WORK ITEM :: Beginning with the line that holds "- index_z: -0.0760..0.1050" in the data below, give again every line through the one that holds "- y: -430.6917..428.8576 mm", exactly as written.

[Records from a data collection]
● ● ● ● ● ● ●

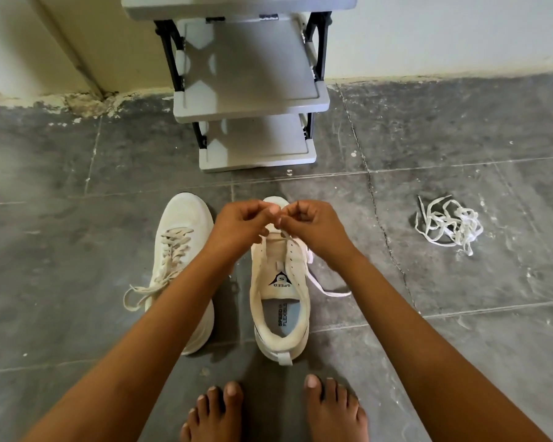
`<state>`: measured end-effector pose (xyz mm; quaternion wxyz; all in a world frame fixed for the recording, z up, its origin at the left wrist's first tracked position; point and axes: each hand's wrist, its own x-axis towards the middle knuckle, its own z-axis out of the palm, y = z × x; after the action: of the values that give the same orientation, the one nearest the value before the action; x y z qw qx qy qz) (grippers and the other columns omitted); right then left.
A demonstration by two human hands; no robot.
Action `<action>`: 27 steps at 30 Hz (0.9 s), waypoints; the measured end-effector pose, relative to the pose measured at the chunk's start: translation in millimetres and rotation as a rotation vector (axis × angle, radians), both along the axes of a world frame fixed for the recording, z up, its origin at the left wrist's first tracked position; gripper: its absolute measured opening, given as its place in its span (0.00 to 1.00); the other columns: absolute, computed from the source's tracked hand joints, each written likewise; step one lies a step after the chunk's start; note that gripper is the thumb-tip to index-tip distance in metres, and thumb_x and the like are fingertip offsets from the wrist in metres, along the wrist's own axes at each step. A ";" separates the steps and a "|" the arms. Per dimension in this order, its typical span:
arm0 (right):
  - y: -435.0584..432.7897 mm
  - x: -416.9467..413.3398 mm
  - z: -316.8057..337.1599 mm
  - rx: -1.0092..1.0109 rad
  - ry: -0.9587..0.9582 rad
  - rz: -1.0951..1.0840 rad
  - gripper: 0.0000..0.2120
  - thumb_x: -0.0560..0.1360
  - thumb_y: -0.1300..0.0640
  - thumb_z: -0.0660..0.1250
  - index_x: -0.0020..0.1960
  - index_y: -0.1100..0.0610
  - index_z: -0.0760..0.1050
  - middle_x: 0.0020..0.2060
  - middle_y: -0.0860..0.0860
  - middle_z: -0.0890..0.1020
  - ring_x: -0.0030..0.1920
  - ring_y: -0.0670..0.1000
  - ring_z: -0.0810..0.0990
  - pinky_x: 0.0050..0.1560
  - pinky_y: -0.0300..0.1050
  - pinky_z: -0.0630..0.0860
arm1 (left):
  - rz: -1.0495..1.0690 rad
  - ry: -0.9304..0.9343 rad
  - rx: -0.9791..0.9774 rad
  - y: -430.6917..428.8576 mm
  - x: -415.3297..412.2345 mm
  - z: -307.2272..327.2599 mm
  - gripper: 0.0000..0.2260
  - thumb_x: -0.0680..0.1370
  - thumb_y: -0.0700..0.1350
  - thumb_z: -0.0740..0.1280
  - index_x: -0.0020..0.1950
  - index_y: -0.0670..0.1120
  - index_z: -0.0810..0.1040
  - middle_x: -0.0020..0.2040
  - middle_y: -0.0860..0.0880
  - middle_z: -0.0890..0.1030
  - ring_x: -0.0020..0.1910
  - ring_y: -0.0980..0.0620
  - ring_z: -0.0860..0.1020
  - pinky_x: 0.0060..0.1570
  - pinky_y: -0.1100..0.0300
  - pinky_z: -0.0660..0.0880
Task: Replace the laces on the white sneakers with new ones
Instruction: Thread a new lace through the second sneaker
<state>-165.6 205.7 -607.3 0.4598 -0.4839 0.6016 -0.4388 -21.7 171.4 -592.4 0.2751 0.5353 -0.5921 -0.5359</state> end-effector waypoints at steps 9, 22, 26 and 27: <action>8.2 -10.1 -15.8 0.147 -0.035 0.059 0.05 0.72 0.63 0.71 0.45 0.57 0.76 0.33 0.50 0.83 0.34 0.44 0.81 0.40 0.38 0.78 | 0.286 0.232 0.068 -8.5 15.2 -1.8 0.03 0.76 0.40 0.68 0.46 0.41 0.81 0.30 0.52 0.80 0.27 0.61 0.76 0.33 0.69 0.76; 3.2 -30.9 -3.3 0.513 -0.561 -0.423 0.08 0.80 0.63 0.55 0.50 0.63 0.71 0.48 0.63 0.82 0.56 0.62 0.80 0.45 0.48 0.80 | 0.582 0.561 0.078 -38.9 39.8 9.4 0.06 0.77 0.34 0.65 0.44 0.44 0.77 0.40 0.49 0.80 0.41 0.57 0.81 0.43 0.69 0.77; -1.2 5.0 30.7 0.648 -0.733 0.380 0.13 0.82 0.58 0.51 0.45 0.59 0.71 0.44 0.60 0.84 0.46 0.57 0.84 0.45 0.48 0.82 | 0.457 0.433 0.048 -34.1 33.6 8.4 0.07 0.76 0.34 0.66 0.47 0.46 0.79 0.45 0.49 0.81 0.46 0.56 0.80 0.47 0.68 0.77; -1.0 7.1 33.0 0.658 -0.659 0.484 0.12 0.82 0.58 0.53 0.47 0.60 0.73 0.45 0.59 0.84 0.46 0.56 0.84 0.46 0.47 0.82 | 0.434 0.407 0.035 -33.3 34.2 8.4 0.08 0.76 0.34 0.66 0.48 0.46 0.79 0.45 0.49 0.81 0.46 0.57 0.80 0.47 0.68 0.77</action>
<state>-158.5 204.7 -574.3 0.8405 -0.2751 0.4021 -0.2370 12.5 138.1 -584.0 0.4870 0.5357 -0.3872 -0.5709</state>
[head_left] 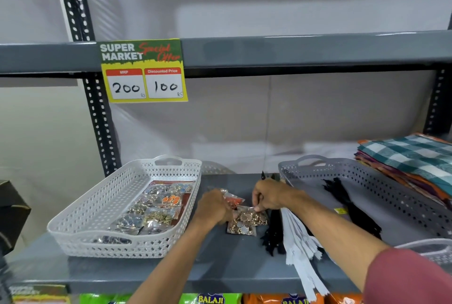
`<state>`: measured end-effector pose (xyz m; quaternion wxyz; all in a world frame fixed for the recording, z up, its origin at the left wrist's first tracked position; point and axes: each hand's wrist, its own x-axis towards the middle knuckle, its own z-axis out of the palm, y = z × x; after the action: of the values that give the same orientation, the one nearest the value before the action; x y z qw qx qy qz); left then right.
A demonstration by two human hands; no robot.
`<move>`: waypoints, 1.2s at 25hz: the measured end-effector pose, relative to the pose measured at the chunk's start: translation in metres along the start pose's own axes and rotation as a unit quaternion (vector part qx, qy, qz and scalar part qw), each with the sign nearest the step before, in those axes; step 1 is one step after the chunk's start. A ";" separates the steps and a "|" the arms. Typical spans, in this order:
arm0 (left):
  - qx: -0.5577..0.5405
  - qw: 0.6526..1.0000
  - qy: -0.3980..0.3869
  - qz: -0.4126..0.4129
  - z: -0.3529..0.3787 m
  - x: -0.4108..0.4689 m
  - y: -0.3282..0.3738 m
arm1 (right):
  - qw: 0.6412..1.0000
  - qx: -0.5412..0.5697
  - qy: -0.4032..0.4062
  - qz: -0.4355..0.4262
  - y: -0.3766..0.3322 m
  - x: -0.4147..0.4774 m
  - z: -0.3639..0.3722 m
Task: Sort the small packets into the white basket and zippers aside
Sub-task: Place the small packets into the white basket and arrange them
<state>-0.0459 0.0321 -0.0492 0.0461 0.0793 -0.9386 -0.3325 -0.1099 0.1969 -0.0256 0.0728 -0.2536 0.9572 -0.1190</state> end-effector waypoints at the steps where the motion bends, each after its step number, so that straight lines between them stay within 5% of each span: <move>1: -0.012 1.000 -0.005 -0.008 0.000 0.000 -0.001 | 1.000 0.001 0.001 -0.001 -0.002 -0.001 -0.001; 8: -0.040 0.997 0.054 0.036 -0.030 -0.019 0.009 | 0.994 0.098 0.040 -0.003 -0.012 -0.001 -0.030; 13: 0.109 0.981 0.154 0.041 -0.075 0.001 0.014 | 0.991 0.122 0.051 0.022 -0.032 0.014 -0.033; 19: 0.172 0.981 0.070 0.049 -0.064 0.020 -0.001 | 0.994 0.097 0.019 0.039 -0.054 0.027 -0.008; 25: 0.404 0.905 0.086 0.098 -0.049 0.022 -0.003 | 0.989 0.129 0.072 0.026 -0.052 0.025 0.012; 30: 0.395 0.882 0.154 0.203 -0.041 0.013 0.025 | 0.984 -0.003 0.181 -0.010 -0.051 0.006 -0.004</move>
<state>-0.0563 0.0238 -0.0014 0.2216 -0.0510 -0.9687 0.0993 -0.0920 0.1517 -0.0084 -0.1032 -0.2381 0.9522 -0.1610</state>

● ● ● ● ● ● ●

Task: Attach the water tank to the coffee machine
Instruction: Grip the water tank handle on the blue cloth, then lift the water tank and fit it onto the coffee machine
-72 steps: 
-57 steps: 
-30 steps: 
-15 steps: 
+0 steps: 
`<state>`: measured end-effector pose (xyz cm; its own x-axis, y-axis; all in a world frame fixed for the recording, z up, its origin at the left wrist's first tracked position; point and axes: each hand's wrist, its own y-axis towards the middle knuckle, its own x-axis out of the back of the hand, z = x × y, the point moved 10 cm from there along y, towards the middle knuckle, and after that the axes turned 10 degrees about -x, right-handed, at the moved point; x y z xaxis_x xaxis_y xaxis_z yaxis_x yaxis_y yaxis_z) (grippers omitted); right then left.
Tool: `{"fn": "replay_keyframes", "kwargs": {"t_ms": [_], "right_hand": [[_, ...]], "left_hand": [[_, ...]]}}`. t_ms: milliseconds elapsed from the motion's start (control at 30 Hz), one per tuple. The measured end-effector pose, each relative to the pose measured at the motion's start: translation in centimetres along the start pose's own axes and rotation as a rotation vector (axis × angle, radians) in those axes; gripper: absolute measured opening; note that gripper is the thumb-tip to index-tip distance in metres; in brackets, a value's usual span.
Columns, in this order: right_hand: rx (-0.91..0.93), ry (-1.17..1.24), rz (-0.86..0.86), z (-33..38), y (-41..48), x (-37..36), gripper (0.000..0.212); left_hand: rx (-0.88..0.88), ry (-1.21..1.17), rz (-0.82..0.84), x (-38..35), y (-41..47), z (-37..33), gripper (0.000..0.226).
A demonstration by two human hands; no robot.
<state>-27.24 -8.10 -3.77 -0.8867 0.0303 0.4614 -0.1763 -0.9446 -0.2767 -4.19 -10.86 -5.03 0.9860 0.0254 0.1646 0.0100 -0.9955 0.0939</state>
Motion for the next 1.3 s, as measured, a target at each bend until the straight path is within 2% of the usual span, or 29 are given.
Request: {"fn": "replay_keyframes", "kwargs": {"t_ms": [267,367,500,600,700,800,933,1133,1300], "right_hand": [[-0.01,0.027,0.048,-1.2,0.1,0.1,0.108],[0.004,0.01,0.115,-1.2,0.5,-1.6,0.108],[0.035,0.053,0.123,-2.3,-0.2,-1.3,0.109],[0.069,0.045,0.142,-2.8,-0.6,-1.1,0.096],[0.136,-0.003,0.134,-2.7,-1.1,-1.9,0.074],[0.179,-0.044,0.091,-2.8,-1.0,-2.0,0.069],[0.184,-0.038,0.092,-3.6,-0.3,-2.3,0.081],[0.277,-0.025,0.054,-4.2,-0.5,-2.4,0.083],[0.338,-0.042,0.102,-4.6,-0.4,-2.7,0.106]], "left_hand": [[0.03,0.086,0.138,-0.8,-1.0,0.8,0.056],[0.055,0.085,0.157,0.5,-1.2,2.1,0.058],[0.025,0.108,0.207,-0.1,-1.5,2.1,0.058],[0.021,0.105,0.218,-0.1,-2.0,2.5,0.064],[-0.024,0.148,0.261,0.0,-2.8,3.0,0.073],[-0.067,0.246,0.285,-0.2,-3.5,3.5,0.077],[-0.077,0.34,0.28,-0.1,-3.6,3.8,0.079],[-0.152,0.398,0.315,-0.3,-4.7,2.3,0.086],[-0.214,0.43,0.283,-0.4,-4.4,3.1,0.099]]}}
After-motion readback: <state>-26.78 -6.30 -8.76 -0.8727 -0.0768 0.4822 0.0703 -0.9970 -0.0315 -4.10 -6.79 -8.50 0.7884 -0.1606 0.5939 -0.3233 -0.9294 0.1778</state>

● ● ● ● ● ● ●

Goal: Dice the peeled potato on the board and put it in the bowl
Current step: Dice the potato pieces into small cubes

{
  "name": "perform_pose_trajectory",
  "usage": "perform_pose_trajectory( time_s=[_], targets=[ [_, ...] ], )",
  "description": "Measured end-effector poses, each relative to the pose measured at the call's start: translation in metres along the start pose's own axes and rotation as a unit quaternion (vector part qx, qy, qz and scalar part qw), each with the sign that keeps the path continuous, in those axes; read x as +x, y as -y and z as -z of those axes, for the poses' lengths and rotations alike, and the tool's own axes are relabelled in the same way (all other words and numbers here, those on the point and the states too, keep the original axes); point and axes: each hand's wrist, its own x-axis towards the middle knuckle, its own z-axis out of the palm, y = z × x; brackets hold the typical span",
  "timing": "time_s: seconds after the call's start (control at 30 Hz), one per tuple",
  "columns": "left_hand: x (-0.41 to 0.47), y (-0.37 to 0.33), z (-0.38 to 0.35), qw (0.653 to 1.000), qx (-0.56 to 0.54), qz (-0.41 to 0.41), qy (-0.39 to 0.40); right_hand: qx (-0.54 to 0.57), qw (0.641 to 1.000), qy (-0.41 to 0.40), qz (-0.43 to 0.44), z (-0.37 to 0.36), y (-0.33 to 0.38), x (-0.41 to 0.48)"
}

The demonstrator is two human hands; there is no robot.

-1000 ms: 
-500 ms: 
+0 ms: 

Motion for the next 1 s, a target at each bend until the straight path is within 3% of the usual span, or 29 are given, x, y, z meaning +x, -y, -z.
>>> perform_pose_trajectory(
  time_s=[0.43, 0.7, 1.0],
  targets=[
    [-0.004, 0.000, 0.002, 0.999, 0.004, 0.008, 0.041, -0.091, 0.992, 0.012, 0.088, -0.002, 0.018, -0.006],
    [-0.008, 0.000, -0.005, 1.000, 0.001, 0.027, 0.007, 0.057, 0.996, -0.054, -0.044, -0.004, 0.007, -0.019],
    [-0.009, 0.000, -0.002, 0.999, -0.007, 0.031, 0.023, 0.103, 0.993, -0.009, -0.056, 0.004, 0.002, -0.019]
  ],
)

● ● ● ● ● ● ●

SOLUTION TO THIS TASK ::
  - index_z: -0.0760..0.1050
  - middle_x: 0.0020..0.2060
  - middle_y: -0.0860..0.0860
  - middle_z: -0.0890..0.1020
  - ring_x: -0.0030..0.1920
  - ring_y: -0.0670..0.1000
  - ring_z: -0.0810..0.0990
  - pinky_x: 0.0050..0.1560
  - pinky_y: -0.0300..0.1050
  - pinky_z: -0.0630..0.0860
arm1 (left):
  - rz: -1.0495..1.0690 rad
  - ry: -0.9304..0.9343 rad
  - rx: -0.9791..0.9774 rad
  - y: -430.6917..428.8576 mm

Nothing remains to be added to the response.